An Interior Department official said in a statement on Friday that the agency had not yet received notices of possible litigation. A request for comment was referred to the Justice Department, which declined to comment.
Last week, U.S. Interior Secretary Ryan Zinke, a former Montana congressman, said Yellowstone-area grizzlies would be removed from the list of endangered species this summer, a move he hailed as "one of America's great conservation successes" due to the animals' rebounding population.
The delisting plan, scheduled to go into effect at the end of July, was initially proposed during Democratic President Barack Obama's administration.
The number of grizzlies in the greater Yellowstone region has climbed to roughly 700 from 136 in 1975, when the bears in the Lower 48 states were formally listed as threatened after being hunted, trapped and poisoned to near-extinction. The current total exceeds the government's minimum recovery goal of 500 animals in the region.
Despite those gains, the grizzly is found in only about 2 percent of its original range in the Lower 48 states.

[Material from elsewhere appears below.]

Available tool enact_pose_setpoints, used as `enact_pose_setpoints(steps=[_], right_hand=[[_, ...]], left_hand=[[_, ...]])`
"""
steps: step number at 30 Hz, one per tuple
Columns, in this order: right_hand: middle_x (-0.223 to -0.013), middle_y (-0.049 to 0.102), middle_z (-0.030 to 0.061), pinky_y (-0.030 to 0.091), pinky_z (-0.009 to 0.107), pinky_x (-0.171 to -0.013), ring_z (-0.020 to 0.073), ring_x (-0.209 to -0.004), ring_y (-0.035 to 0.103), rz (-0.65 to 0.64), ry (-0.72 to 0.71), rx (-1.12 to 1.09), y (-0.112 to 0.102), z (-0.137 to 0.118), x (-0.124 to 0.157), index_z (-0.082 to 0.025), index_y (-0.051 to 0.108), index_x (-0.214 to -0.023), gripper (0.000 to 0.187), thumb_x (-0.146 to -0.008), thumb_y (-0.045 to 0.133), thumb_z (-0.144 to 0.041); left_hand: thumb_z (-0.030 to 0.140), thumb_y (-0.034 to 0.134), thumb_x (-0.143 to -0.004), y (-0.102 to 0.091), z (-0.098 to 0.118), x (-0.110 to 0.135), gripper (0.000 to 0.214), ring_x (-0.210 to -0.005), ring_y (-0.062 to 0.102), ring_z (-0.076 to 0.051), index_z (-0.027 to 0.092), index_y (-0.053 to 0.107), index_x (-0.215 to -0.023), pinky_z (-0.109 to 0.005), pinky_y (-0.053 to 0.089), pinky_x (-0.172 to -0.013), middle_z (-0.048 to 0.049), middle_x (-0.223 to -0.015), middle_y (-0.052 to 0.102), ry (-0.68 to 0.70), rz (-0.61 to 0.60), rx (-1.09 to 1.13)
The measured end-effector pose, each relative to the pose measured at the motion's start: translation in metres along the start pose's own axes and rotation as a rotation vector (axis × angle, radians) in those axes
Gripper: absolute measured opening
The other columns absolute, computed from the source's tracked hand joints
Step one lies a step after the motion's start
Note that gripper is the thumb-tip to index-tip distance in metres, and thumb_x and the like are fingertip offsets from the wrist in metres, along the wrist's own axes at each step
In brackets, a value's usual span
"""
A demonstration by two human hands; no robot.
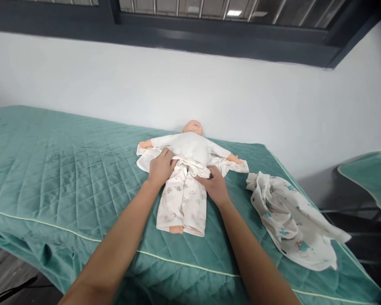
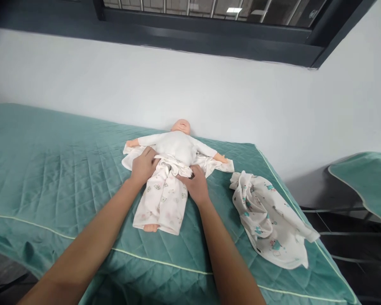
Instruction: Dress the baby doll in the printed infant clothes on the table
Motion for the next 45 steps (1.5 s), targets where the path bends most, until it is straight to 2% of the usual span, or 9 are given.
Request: enact_pose_setpoints(steps=[4,11,15,23,26,32,38,41,45], right_hand=[[-0.084,0.056,0.0008,0.043,0.032,-0.073,0.0185,-0.078,0.051,0.058,-0.087,0.049,-0.004,-0.008,0.004,-0.022,0.054,-0.07,0.032,-0.071,0.073,-0.047],[-0.07,0.059,-0.0011,0.038,0.03,-0.065,0.0176,-0.069,0.052,0.047,-0.056,0.09,0.0,-0.004,0.005,-0.022,0.057,-0.067,0.018,-0.076,0.063,-0.038],[-0.061,0.055,-0.0026,0.033,0.028,-0.06,0.016,-0.064,0.049,0.041,-0.073,0.108,-0.001,-0.011,0.015,-0.021,0.057,-0.065,0.023,-0.078,0.062,-0.039],[-0.054,0.034,-0.0059,0.028,0.025,-0.055,0.0102,-0.056,0.038,-0.023,-0.151,0.102,0.004,-0.035,0.074,-0.021,0.038,-0.056,0.047,-0.086,0.057,-0.052],[-0.055,0.033,-0.006,0.027,0.025,-0.055,0.01,-0.057,0.037,0.004,-0.136,0.097,0.004,-0.035,0.071,-0.021,0.038,-0.058,0.047,-0.089,0.053,-0.053],[-0.056,0.039,-0.0056,0.028,0.025,-0.057,0.0107,-0.058,0.039,0.036,-0.13,0.112,0.004,-0.03,0.062,-0.021,0.04,-0.059,0.046,-0.089,0.054,-0.052],[-0.059,0.05,-0.0035,0.032,0.026,-0.061,0.0129,-0.062,0.046,0.05,-0.115,0.113,0.004,-0.024,0.061,-0.02,0.053,-0.064,0.042,-0.089,0.054,-0.053],[-0.064,0.056,-0.0017,0.034,0.027,-0.064,0.0141,-0.066,0.049,0.065,-0.101,0.102,0.002,-0.025,0.059,-0.019,0.056,-0.066,0.041,-0.089,0.055,-0.053],[-0.06,0.05,-0.0032,0.032,0.026,-0.062,0.0132,-0.063,0.045,0.061,-0.069,0.078,0.001,-0.027,0.063,-0.019,0.052,-0.061,0.044,-0.088,0.057,-0.054]], left_hand=[[0.029,0.051,-0.093,-0.011,0.003,0.031,0.015,-0.086,0.061,-0.017,0.021,0.059,-0.084,-0.028,0.041,-0.068,-0.0038,-0.098,0.063,0.03,0.014,0.128],[0.032,0.049,-0.093,-0.026,0.008,0.086,0.022,-0.078,0.058,-0.015,0.021,0.056,-0.076,-0.027,0.042,-0.071,-0.0016,-0.087,0.06,-0.044,-0.008,0.219],[0.032,0.046,-0.095,-0.024,0.007,0.088,0.019,-0.083,0.058,-0.017,0.022,0.055,-0.083,-0.028,0.041,-0.07,-0.0022,-0.091,0.06,-0.088,-0.006,0.181],[0.032,0.044,-0.097,-0.018,0.006,0.086,0.016,-0.089,0.06,-0.02,0.022,0.057,-0.099,-0.03,0.042,-0.073,-0.0044,-0.101,0.062,-0.033,-0.01,0.185],[0.03,0.047,-0.095,-0.017,0.004,0.086,0.017,-0.094,0.06,-0.02,0.022,0.058,-0.106,-0.03,0.044,-0.077,-0.0045,-0.104,0.062,-0.022,0.023,0.277],[0.028,0.053,-0.09,-0.017,0.0,0.08,0.012,-0.08,0.056,-0.015,0.02,0.061,-0.085,-0.028,0.043,-0.075,-0.001,-0.089,0.058,-0.048,0.0,0.45],[0.03,0.052,-0.091,-0.031,0.014,0.109,0.024,-0.079,0.054,-0.015,0.018,0.056,-0.071,-0.028,0.042,-0.074,-0.0019,-0.086,0.054,-0.018,-0.039,0.65],[0.038,0.059,-0.089,-0.028,0.016,0.127,0.02,-0.087,0.056,-0.017,0.018,0.058,-0.086,-0.029,0.045,-0.078,-0.0034,-0.098,0.054,-0.053,-0.105,0.658],[0.044,0.073,-0.078,-0.02,0.015,0.134,0.045,-0.1,0.055,-0.02,0.02,0.053,-0.11,-0.031,0.047,-0.084,-0.0057,-0.113,0.051,-0.096,-0.161,0.602]])
Point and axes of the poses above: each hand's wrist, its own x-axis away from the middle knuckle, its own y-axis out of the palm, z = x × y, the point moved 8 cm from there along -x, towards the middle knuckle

Delisting the bears is strongly supported by hunters, who prize them as trophy animals, and ranchers, a powerful political constituency in the region who say the bears' growing numbers pose a threat to humans and livestock.
Environmentalists, meanwhile, argue that while the grizzlies have made a comeback, their recovery could falter without federal safeguards.
The groups on Friday said they had sent Zinke letters that they will sue the Interior Department in 60 days unless the government abandons the delisting plans. They contend that habitat loss due to livestock grazing and timber harvesting, as well as dwindling food supplies due to climate change, were not accurately assessed by federal officials in making the decision.
Yellowstone National Park is mostly in Wyoming but spreads into parts of Montana and Idaho as well.